Next up: science and religion

This is something I haven’t done in nearly half a year, but I’ve decided to try it again: writing a chapter of the book by making each section a blog post. In this case, for the specific purpose of rewriting the discussion of science that I’ve been agonizing over. Here it goes.

Science and religion haven’t always gotten along. That much should be obvious to anyone who knows about Galileo and the evolution-creationism controversy. This doesn’t, by itself, show that religion in every form is wrong. There’s room for religious believers to insist that their version of religion is perfectly compatible with science.

But what amazes me is how many religious believers, and even nonbelievers who would like religion and science to get along, aren’t willing to leave it at that. I’m not referring to creationists, here. I’m referring to people who may be friendly to science, but who want to minimize the problems we’ve had in this area, or even deny that things like creationism or the prosecution of Galileo had anything to do with religion.

Take, for example, the anthology Galileo Goes to Jail: and Other Myths about Science and Religionedited by respected philosopher of science Ron Numbers, which was published with the clear aim of showing that the conflict between science and religion isn’t as bad as many people think. The title of the book comes from a chapter by Maurice A. Finocchiaro dedicated to debunking the myth “That Galileo Was Imprisoned and Tortured for Advocating Copernicanism” (pp. 68-78).
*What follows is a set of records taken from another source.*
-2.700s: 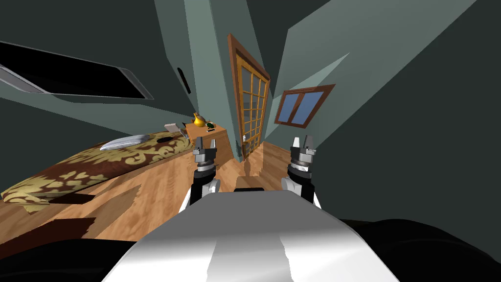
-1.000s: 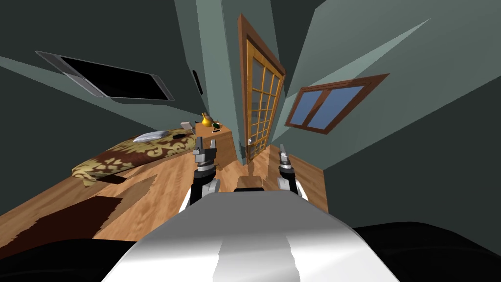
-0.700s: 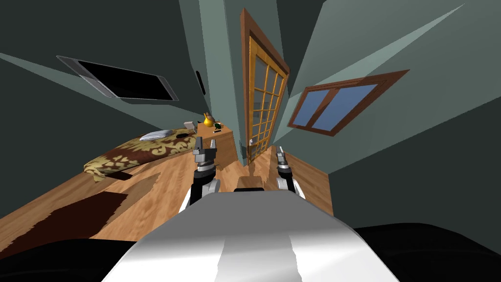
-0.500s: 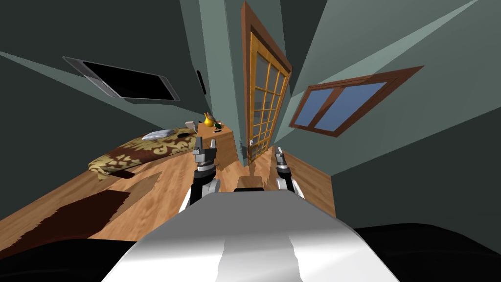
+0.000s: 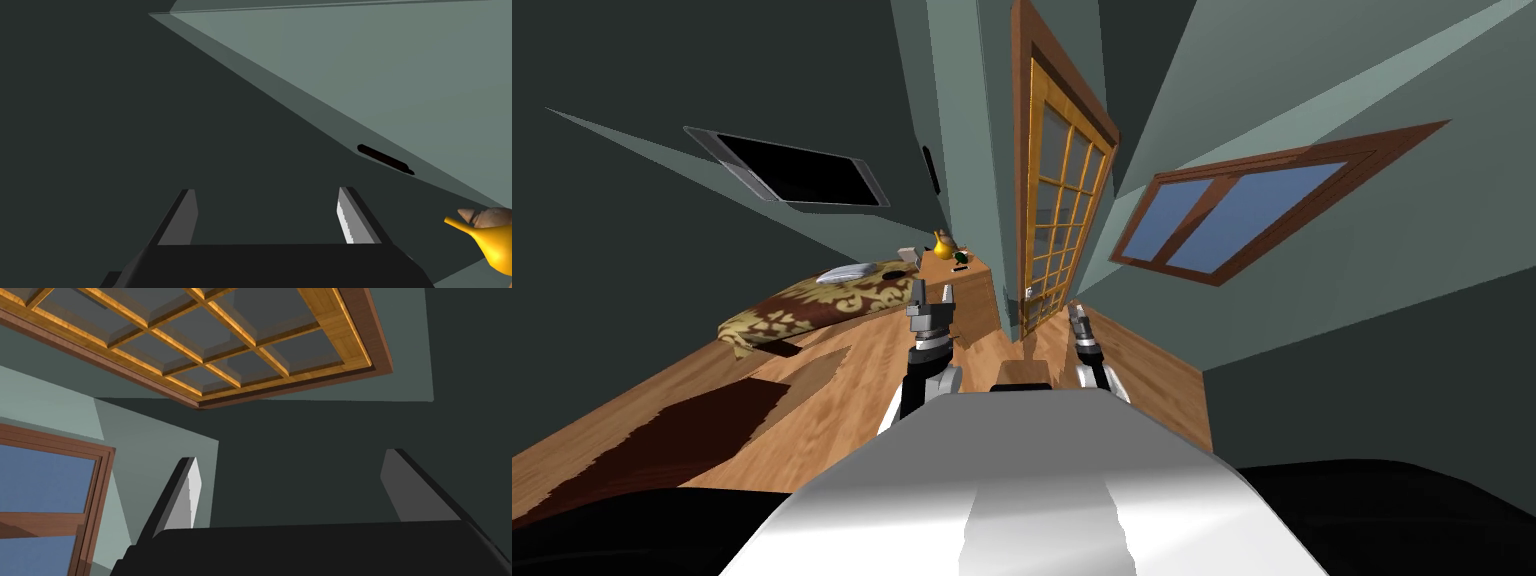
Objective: Pull the door open
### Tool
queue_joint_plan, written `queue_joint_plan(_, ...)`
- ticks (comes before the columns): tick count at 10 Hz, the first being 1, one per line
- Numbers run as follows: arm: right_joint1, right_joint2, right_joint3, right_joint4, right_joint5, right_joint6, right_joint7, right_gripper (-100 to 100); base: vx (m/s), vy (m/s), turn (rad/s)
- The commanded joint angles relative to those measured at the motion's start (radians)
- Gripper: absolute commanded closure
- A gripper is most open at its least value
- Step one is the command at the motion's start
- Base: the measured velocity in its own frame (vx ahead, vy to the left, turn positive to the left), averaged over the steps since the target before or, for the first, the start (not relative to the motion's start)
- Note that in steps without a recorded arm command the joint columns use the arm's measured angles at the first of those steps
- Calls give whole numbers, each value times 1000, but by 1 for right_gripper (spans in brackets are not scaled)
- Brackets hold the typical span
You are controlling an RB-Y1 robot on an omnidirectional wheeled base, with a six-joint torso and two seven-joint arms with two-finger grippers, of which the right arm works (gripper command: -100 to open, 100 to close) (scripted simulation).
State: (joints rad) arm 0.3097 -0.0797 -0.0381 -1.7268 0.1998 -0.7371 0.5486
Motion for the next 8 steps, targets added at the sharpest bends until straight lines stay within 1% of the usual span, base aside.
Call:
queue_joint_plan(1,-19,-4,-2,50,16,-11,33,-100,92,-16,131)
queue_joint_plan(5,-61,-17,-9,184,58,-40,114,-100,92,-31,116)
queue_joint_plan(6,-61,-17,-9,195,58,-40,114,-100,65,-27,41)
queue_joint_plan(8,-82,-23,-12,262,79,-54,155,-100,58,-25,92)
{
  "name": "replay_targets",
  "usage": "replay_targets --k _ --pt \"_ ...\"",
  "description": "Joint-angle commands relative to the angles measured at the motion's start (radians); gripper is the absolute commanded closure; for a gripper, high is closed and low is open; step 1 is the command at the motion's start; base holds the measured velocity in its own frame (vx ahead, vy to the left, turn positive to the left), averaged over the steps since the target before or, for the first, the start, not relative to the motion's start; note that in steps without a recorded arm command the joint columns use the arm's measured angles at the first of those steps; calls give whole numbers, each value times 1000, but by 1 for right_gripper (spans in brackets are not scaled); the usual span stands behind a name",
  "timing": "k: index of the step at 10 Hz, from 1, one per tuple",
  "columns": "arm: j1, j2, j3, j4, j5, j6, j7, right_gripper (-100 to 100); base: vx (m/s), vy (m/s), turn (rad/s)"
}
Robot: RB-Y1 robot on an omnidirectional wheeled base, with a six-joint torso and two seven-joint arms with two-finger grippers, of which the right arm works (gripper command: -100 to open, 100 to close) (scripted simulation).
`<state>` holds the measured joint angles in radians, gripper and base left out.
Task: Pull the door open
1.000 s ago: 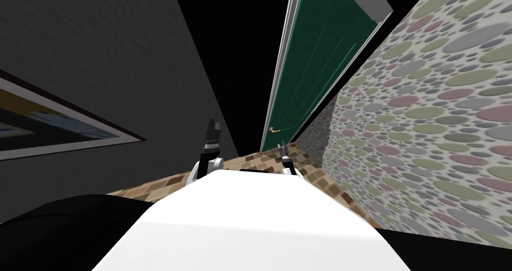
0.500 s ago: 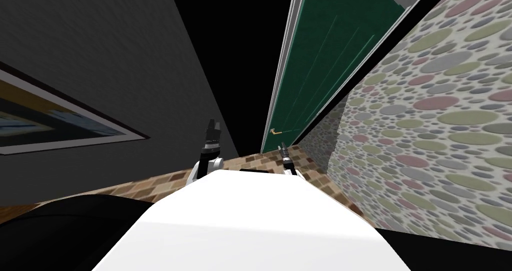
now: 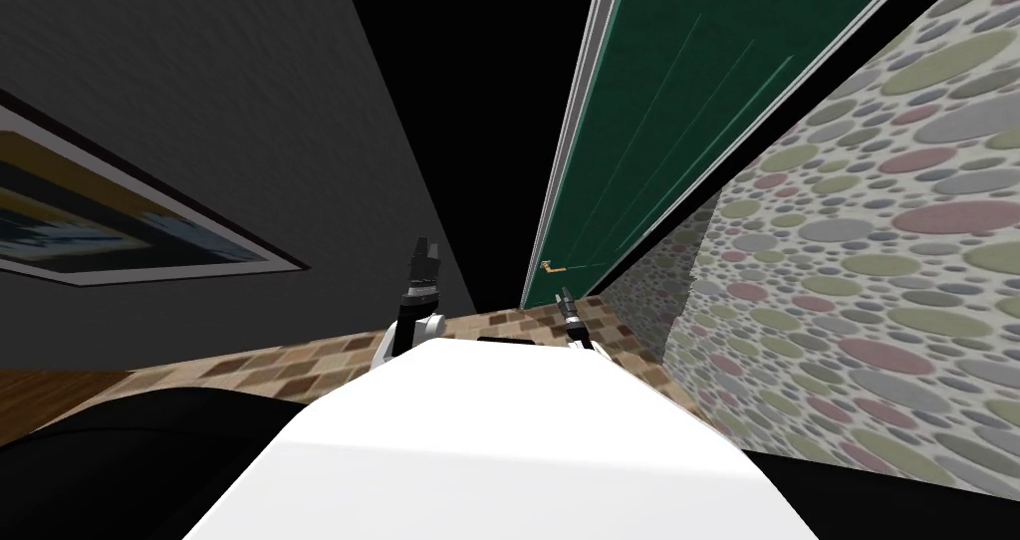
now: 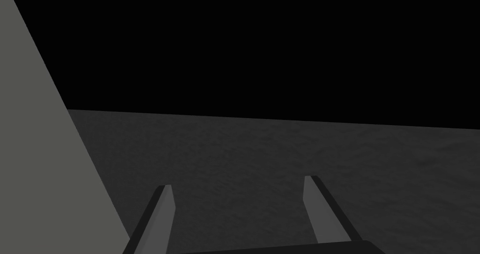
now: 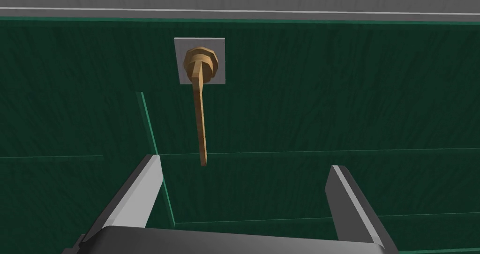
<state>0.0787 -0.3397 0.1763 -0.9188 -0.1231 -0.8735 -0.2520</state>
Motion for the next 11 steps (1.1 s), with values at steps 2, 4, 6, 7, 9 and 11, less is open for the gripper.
replay_targets --k 2,4,6,7,9,11 --pt "-14 -13 9 59 -1 -19 -14 -100 59 -66 119" --pt "-30 -25 16 116 -1 -37 -27 -100 65 -72 106" --pt "-35 -29 19 135 -2 -44 -31 -100 54 -57 82" --pt "-39 -32 21 150 -2 -48 -34 -100 28 -26 33" --pt "-49 -41 27 190 -2 -61 -43 -100 33 -39 83" --pt "-60 -49 32 227 -3 -73 -52 -100 55 -54 94"
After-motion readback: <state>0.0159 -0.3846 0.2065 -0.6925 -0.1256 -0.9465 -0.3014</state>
It turns out that the chapter has an interesting story to tell about how misinterpreted documents relating to Galileo’s trial led people to believe for a long time that Galileo had been tortured by the Inquisition when in fact he probably wasn’t. But as an attempt to show the conflict between science and religion isn’t so bad, this rings hollow. As Finocchiaro tells it, historians have realized that Galileo probably wasn’t tortured for over a hundred years.

And frankly, I’d never even heard the claim that Galileo was tortured until I heard defenders of religion making a big deal about how Galileo wasn’t tortured (Dinesh D’Souza also does this in his book What’s So Great about Christianityp. 73) The real story, the version I’d always heard, is damning enough: Galileo was forced to recant his scientific views and live the rest of his life under house arrest even after recanting. Furthermore, Finocchiaro makes clear that Galielo was threatened with torture.

Even stranger than this damning of the Catholic Church with the faint praise that at least it didn’t torture Galileo are the claims that the Galileo affair wasn’t about religion at all. For example, Thomas Dixon, in Science and Religion: A Very Short Introduction (part of Oxford University Press’ Very Short Introductions series), writes (p. 31):

Historians have shown that the Galileo affair, remembered by some as a clash between science and religion, was primarily a dispute about the enduring political question of who was authorized to produce and disseminate knowledge.

I see no problem with the claim that the Galileo affair was about a political question, but to treat this as an alternative to viewing it as a time when science and religion came into conflict is bizarre. The Galileo affair was political, all right, but it was a political dispute where one side consisted of religious authorities claiming the power to force a scientist to recant his scientific views if those views were found to be religiously problematic.

In this series, I’m going to be looking at a number of areas where science and religion come into conflict. I’m going to be doing this partly as a response to those who deny that they ever come into conflict, who deny that they could possibly come into conflict. But even religious believers who merely claim that their version of religion is compatible with science may be surprised to see just how hard these conflicts are to avoid.